Discussions about the response to the devastating SolarWinds security breach of at least nine federal agencies and dozens of private businesses are still ongoing, but could come before the end of the month, officials said.

The package will likely include sanctions and a cyber component, as well as other options that make clear just how serious the Biden administration views Russia’s actions more broadly, officials have told CNN. Options in the past for responding to Russian cyber aggression have included using technology to expose Putin’s hidden assets or moves that would help dissidents get their message through government censors.

Earlier this month, the Biden administration imposed a raft of sanctions on Russian officials and entities in response to the poisoning and imprisonment of opposition leader Alexey Navalny. The actions — taken in coordination with the European Union, which also unveiled sanctions — represented the first significant move against Moscow since Biden became President.

Both steps would mark a clear departure from the strategy of the Trump administration, which failed to impose penalties over the poisoning and shied away from directly confronting Russia.

Tough talk with China

So, too, has the Biden administration more aggressively sought to call out China for its actions in Hong Kong, Taiwan, Tibet and Xinjiang province, steps Trump stopped short of doing publicly.

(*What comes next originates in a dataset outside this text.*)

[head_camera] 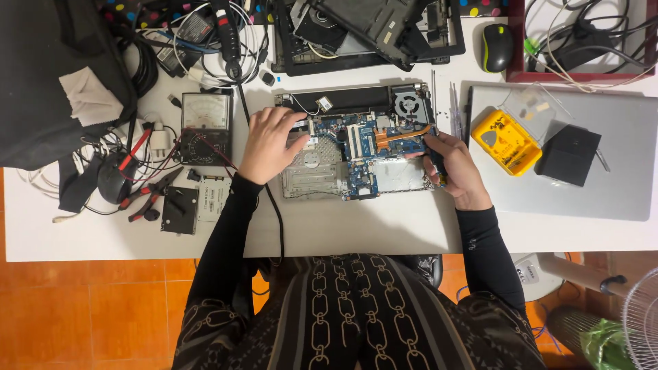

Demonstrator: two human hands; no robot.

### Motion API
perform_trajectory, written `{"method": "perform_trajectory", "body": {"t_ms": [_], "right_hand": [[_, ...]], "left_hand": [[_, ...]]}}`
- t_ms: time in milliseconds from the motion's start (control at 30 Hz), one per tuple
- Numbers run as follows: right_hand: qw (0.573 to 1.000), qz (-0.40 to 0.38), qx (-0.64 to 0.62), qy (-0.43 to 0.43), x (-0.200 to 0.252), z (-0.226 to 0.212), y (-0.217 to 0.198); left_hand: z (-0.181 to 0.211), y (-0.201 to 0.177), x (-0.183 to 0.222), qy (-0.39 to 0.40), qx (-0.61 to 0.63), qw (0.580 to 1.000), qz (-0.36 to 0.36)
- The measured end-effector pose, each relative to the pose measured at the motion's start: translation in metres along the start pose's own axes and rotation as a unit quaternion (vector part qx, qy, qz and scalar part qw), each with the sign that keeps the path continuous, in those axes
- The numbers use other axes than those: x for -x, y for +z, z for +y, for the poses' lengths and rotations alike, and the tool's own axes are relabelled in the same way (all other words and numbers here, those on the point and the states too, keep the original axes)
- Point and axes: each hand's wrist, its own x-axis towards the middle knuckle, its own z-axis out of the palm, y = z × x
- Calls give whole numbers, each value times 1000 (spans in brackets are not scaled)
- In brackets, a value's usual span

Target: Repairing a laptop by removing and re-installing the motherboard into the chassis.

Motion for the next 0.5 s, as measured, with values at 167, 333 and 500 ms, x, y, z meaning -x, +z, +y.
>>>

Those arguments were the crux of the disagreement at the start of Thursday’s meeting in Anchorage, where Blinken and National Security Adviser Jake Sullivan raised the issues and said the US and its allies would push back against Chinese authoritarianism.

“That’s a subject matter they’re very, very sensitive to because they think it’s other countries meddling in their internal affairs and they’re trying to push back and say basically: who are you, the United States, to lecture us on human rights and civil rights and so forth when you have your own problems?” said Gary Locke, a former US ambassador to China.

“They’re feeling their strength, they’re feeling their economic rebound,” Locke went on. “Their country has really come back, life is almost back to normal in china whereas here in the United States we’re still struggling with the coronavirus and our economy is still in tatters, although it’s also rebounding. So China’s feeling a bit of strength and confidence.”

By the end of the first day of talks, the Chinese had accused the US delegation of being “condescending” in its tone, while a US official said the representatives from Beijing seemed “intent on grandstanding” and accused them of breaking protocol.

One official suggested the Chinese were looking to embarrass the Americans on their own soil. The site in Alaska was selected in part because the US wanted to stage the first high-level meeting on their own terms; an invitation to meet in Washington was regarded as a step too far, making Anchorage a suitable alternative.

After the initial sparring, both sides insisted the mood was better behind closed doors than what cameras caught transpiring. And Biden said Friday he was “proud” of Blinken.

The President’s endorsement sent a strong signal to the Chinese that the tone struck at Thursday’s meeting — a forceful US critique of China’s behavior domestically in places like Xinjiang and overseas, as well as Blinken’s pushback — has the full backing of the administration and that US officials are speaking with one voice.

With Biden, however, surprise escalations are not out of the question. Known for going off-script, it will be his own assessments of the global stage that dictate his administration policy going forward.

For now, his primary focus appears to be making plain the differences he is offering from Trump, who strained global alliances and confounded the national security establishment, including when he met with Putin alone and demanded the notes of his interpreter.

Describing his lengthy meetings with Xi when both were serving as vice president on Friday, Biden made clear that he was taking a different approach.

“I met with him, I guess, they tell me, 24, 25 hours alone, just me and an interpreter, and he and an interpreter,” he said. “And, by the way, I handed in all my notes.”